▶ [Extracted material]
○ ○ ○

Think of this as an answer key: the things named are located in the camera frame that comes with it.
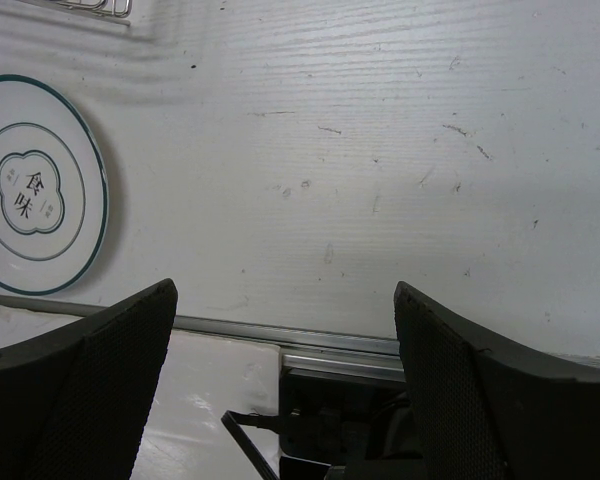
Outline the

○ ○ ○

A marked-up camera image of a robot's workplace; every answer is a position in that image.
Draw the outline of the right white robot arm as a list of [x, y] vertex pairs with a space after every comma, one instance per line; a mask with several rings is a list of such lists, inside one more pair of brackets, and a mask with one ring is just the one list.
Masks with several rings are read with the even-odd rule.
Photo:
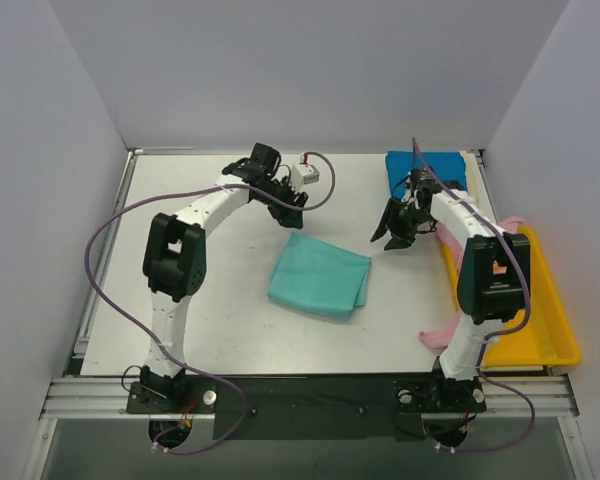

○ ○ ○

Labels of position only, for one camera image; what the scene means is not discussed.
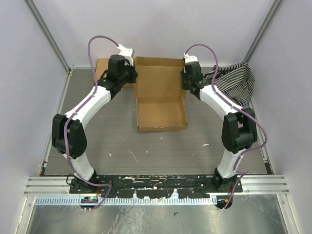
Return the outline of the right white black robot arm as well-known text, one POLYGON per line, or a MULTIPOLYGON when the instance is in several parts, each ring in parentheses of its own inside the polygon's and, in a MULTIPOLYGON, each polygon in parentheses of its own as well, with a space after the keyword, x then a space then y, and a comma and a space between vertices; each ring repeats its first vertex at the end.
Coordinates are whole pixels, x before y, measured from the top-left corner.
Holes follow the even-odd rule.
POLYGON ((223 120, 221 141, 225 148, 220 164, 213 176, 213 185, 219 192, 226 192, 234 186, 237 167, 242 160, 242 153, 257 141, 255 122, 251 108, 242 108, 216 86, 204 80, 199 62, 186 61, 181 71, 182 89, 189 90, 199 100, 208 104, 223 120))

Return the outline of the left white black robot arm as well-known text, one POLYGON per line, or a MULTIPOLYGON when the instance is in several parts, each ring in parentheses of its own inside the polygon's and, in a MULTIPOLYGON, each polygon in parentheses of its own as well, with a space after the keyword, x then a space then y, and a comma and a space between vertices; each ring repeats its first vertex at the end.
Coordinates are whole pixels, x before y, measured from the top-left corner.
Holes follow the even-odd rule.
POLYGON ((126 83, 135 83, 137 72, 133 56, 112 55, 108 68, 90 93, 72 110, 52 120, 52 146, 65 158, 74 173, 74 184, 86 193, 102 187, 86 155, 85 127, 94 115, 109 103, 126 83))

○ ○ ○

Counting only lines that contain the word "position", state how many appear in the entries, and add nothing.

▶ [Completed task] 2